Recentemente, sofremos, nós mulheres, usuárias do sistema de saúde obstétrico brasileiro, uma violência. Munido, segundo definição do termo “violência” pela OMS, o Ministério da Saúde (MS), em uso intencional do seu poder, agiu contra um grupo social, mais diretamente, nós mulheres, de forma a nos causar sofrimento, por nos privar o nosso direito de fala.

Poderia ser simples assim a minha retratação diante do despacho emitido pelo MS julgando imprópria a expressão “violência obstétrica”. Mas há de ser fazer reflexões, há de se promover questionamentos."Violência obstétrica não é violência DO obstetra. Acredito que, por mais maçante que seja essa frase, ainda precisamos que ela se torne clara." A intencionalidade, como consta na definição do termo “violência”, foi o conceito que pesou para abolição da expressão. No entanto, a reflexão deveria ser sobre relação de poder.

Se existe uma relação de poder médico (ou outro profissional) x paciente, pode existir uma violência. Você violenta o outro quando o invade e lhe toma a verdade em detrimento das suas verdades absolutas.

Estudamos por anos a obstetrícia, sabemos muito (ou deveríamos) sobre a fisiologia do parto, as patologias possíveis. Mas aquele corpo pertence àquela mulher. O parto é da mulher! Quando essa frase for compreendida em sua totalidade, saberemos que nós, profissionais, somos importantes mesmo é quando assumimos nosso papel coadjuvante no processo de parto.

Os problemas de falta de leitos, medicações, remunerações existem e são terríveis. Mas aqui eu venho falar sob outra ótica, a das usuárias desse sistema. Sob quem, no momento de sua maior fragilidade e entrega, ali no parto, com medo e dor, o que ela precisa é de respeito às suas escolhas, acolhimento de sua vulnerabilidade.

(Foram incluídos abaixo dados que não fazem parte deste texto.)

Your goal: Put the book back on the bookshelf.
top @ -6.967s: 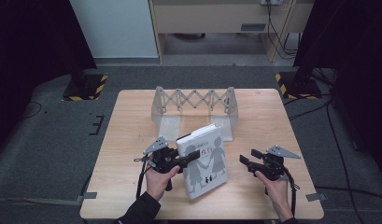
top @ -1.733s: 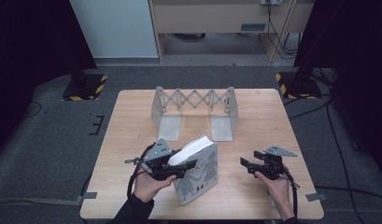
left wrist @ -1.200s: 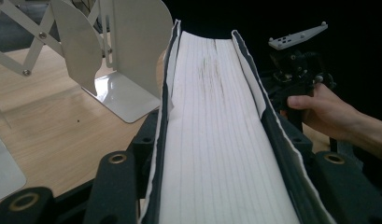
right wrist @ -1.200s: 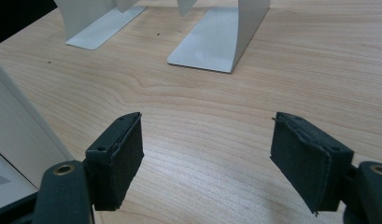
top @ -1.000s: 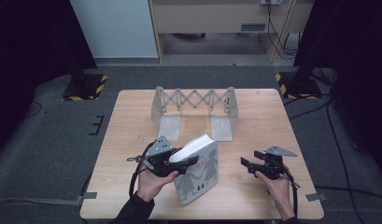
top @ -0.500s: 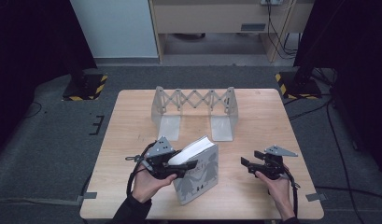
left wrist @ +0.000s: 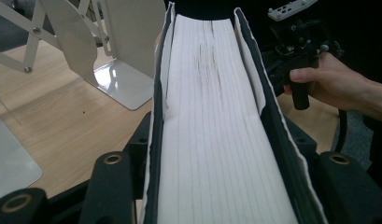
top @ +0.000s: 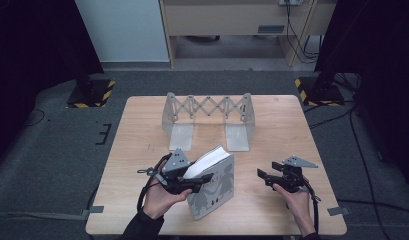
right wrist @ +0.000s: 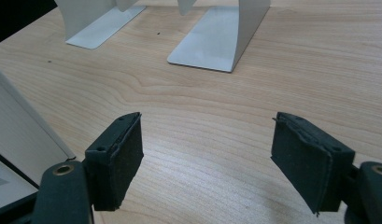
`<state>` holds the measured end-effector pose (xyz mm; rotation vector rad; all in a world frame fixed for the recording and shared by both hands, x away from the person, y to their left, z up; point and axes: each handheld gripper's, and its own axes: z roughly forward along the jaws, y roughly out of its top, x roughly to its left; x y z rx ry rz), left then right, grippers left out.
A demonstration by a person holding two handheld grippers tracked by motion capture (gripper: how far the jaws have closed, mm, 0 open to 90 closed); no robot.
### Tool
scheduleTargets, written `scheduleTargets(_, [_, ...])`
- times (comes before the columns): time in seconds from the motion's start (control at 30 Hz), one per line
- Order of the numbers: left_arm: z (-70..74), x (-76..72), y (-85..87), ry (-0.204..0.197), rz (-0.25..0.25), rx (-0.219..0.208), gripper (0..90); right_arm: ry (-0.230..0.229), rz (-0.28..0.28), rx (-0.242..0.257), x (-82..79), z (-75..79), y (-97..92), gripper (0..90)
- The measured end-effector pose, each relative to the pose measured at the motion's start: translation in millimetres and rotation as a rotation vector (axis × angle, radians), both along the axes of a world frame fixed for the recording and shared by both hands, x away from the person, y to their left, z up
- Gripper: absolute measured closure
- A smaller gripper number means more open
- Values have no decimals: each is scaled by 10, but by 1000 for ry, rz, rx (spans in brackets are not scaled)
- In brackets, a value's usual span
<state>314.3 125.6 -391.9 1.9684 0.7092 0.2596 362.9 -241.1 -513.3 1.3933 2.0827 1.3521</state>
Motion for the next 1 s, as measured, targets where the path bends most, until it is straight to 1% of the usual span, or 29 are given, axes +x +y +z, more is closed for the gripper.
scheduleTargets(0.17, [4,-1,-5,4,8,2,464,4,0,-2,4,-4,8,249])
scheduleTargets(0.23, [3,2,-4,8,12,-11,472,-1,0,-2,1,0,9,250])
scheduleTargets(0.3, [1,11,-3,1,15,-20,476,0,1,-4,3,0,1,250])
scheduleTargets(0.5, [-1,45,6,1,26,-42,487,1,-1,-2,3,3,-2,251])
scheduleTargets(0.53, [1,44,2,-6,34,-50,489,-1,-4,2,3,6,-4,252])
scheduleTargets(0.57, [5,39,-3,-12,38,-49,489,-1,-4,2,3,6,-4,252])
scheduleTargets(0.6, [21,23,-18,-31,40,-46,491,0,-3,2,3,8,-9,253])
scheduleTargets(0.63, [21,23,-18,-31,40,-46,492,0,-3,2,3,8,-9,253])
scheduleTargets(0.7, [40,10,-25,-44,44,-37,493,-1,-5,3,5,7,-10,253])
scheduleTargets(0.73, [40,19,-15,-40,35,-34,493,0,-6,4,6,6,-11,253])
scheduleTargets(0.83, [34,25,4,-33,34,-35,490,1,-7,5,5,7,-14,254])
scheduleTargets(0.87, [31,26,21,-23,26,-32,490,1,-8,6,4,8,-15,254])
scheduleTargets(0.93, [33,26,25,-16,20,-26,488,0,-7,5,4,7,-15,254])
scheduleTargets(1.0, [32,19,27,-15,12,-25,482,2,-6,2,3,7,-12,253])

Por hora, infelizmente, violência obstétrica existe sim. E nós (eu, mulher, parteira e mãe, também) lutaremos contra ela. Se pudermos lutar juntas, e ninguém soltar a mão de ninguém, melhor. Então, prezado time do Ministério da Saúde, querendo parceria, conte conosco. Juntas e nomeando a violência obstétrica, poderemos mudar pra melhorar o sistema.